Dystopian Literature and Contemporary Politics, by Lauren Beavis
2019 marks the 70th anniversary of the first publication of George Orwell’s novel Nineteen Eighty-Four.
I have read the book at least six times since the age of 16 when I was forced to at school! Now in my third year of studying Liberal Arts at Bristol University, I plan to do my dissertation on the link between dystopian literature and contemporary politics.
I believe dystopian fiction, specifically Orwell’s Nineteen Eighty-Four, is integral to our comprehension of not just how to avoid creating our own dystopia, but in understanding the vital importance of the societal structures we have implemented over the past 70 years. In this way, Orwell’s novel has not only instilled a sense of fear amongst his readers, but also, arguably, a sense of ignorance.
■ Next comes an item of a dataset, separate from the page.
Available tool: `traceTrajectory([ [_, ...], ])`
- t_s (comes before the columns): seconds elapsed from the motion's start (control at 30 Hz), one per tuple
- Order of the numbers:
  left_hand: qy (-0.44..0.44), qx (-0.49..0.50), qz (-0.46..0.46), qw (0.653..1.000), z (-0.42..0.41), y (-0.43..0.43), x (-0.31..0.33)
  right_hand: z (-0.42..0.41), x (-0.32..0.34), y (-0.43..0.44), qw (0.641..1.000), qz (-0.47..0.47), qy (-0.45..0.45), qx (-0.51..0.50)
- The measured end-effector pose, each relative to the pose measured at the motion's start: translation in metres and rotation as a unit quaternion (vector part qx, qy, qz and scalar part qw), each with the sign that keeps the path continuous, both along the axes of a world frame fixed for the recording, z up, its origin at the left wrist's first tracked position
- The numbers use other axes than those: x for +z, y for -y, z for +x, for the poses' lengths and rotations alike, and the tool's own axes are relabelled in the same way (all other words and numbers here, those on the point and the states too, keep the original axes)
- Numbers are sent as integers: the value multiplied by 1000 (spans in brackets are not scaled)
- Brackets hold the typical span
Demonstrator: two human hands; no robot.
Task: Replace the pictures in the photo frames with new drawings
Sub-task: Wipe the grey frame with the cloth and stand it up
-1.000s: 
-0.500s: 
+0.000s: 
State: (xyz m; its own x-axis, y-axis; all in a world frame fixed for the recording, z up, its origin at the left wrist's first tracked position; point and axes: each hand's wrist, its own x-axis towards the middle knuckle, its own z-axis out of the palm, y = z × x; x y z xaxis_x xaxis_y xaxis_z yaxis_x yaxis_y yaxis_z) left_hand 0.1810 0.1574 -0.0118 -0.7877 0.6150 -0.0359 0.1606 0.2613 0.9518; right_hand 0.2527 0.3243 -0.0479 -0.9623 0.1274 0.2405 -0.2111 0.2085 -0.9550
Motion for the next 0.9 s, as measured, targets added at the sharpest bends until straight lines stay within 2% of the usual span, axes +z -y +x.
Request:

So many say ‘we could never create such a totalitarian world’ or even that the ideas in the novel are so far-fetched they only serve fantastical enlightenment, which cannot be practical in the world today. I disagree with this, however, because I believe the novel can teach us about the importance of fighting against the crowd (as cliched as this sounds).
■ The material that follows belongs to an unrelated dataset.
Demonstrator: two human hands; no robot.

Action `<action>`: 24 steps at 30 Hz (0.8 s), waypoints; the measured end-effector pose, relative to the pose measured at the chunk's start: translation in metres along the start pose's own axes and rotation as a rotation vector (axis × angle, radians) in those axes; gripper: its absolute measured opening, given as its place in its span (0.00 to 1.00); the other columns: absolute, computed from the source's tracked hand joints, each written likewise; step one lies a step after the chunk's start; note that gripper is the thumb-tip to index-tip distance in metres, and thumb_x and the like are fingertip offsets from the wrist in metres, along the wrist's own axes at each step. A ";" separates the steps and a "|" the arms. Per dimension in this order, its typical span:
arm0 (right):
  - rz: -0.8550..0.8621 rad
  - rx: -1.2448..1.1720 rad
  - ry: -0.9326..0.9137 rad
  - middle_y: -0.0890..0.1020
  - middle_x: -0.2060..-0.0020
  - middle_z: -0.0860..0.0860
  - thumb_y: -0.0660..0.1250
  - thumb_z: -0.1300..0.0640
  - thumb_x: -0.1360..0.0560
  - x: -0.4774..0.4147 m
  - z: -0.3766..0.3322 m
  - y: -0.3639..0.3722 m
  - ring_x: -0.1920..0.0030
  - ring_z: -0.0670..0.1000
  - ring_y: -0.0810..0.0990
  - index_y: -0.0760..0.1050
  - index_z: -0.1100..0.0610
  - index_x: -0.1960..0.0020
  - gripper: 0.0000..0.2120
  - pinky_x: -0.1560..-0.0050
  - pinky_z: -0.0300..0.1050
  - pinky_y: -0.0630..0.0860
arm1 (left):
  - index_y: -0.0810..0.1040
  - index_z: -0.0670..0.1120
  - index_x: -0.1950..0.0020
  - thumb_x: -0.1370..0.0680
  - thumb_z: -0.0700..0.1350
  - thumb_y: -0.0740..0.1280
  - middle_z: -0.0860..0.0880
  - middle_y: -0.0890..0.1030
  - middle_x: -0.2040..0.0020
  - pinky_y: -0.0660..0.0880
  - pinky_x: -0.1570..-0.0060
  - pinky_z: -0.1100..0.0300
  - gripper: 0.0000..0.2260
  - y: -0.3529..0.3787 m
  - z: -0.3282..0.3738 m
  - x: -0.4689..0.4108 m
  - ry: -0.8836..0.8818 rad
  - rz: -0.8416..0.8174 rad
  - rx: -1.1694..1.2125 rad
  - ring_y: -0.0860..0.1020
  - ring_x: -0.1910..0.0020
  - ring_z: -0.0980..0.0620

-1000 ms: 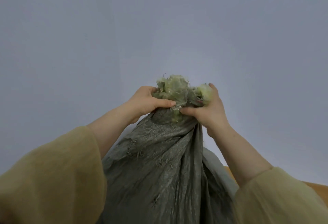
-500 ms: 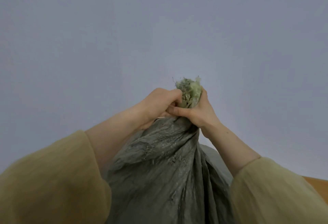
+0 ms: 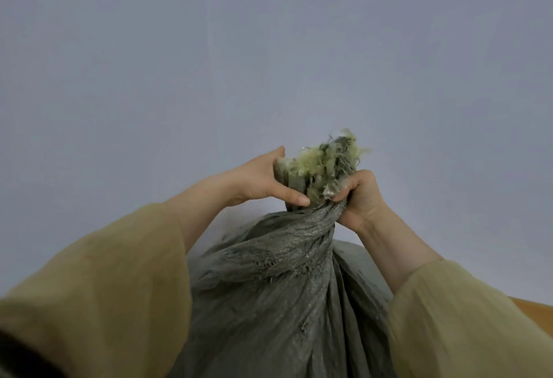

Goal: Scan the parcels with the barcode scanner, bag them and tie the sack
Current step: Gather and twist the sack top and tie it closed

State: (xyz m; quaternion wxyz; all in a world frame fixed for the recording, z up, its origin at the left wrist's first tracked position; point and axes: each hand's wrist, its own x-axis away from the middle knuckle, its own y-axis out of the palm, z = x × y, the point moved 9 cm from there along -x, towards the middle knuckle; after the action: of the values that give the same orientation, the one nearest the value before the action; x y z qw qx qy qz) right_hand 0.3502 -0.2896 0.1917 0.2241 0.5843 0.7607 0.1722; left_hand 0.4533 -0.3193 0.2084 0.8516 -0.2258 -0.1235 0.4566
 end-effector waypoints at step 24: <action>0.412 1.040 -0.191 0.79 0.44 0.48 0.83 0.50 0.56 -0.015 0.001 -0.019 0.43 0.51 0.78 0.60 0.52 0.31 0.59 0.42 0.53 0.77 | 0.79 0.39 0.53 0.24 0.46 0.62 0.45 0.82 0.59 0.80 0.60 0.63 0.12 -0.005 -0.010 0.007 -0.159 0.269 0.222 0.81 0.63 0.51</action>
State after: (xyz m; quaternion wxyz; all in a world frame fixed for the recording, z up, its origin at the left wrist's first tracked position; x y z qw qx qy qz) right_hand 0.3384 -0.3089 0.1831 -0.0635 0.7671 0.5921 -0.2387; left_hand 0.4646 -0.3185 0.2024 0.7901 -0.1084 -0.1081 0.5935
Such an application, to take one example, is climate change. We should not be afraid to challenge the current political systems put in place today, which, objectively, are not doing nearly enough to save the planet from the mass extinction we are currently in. Such rebel groups, like Extinction Rebellion and Friends of the Earth (like the idea of the Brotherhood in Nineteen Eighty-Four), are examples of individuals challenging the current state. I think such fiction is therefore invaluable in inspiring change of current politics. Despite the turn of events in Orwell’s novel, our attempts need not end the same way.